Menjadi Muslim Moderat, Apa Dasarnya?

Beragama secara moderat adalah cara mendewasakan diri secara moral-etis sosial dalam menerima kebenaran sunnatullah. Karena segala bentuk sikap saling membenci, saling mem-fitnah, merasa paling benar, penuh kebencian dan doyan konflik, adalah perilaku yang melanggar norma teologis.

Lantas, apa dasarnya bagi kita dalam menjadi muslim moderat? Di dalam (Qs. Al-Baqarah:143) “Dan demikianlah pula kami telah menjadikan kamu (umat Islam) “umat pertengahan” agar kamu menjadi saksi atas (perbuatan) manusia dan agar Rasul (Muhammad) menjadi saksi atas (perbuatan) kamu. Kami tidak menjadikan kiblat yang (dahulu) kamu (berkiblat) kepadanya, melainkan agar kami mengetahui siapa yang mengikuti Rasul dan siapa yang berbalik ke belakang.

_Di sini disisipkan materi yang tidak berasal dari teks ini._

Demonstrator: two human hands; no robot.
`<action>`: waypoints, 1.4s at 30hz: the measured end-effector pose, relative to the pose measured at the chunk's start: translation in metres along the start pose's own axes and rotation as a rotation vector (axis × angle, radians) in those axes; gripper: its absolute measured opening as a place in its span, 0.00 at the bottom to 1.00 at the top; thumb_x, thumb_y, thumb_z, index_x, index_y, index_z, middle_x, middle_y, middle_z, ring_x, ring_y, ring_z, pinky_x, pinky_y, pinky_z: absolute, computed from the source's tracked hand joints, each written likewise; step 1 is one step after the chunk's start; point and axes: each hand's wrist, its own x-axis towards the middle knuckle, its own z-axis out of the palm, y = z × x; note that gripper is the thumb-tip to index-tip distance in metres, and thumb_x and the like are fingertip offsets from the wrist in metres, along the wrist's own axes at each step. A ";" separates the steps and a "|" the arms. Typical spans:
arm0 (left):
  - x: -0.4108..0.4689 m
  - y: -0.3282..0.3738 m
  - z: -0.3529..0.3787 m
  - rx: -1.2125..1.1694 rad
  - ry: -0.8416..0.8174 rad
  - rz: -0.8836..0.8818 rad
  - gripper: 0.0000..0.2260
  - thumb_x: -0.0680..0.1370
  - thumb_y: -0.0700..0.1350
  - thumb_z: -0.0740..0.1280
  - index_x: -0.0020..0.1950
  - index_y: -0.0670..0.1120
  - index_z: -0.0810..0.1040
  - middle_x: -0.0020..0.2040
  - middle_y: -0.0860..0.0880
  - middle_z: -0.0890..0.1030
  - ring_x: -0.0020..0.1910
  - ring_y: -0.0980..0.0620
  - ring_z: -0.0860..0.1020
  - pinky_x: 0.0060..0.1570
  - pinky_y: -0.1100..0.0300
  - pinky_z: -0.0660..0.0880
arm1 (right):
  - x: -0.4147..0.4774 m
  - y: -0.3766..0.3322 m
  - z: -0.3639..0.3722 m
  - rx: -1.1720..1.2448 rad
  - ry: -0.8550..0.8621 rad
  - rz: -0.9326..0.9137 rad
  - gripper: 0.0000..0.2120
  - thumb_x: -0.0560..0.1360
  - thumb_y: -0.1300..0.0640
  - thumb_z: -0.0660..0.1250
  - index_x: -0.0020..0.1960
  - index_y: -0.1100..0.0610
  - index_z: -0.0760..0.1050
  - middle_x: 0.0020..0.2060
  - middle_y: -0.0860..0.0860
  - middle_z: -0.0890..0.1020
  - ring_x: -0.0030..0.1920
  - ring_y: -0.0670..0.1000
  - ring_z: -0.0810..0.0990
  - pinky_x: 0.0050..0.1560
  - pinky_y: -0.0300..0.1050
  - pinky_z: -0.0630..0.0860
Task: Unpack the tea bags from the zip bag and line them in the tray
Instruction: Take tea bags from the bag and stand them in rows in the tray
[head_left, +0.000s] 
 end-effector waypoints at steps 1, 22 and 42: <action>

Sungguh (pemindahan kiblat) itu sangat berat, kecuali bagi orang yang telah diberikan petunjuk oleh Allah. Dan Allah tidak akan menyia-nyiakan imanmu. Sungguh, Allah Maha Pengasih, Maka Penyayang kepada manusia”.

Menjadi muslim moderat pada dasarnya tidak akan membuat iman-mu rusak. Ini tentang bagaimana kemutlakan Islam yang pada hakikatnya adalah agama tolerant. Artinya, jalan moderat adalah satu sikap beragama yang tidak ekstrem kanan dan tidak ekstrem kiri yang condong berpihak ke dalam kemungkaran. Berada di titik tengah adalah menjembatani keamanan, kedamaian dan kebersamaan tanpa berpecah-belah dalam konteks keagamaan.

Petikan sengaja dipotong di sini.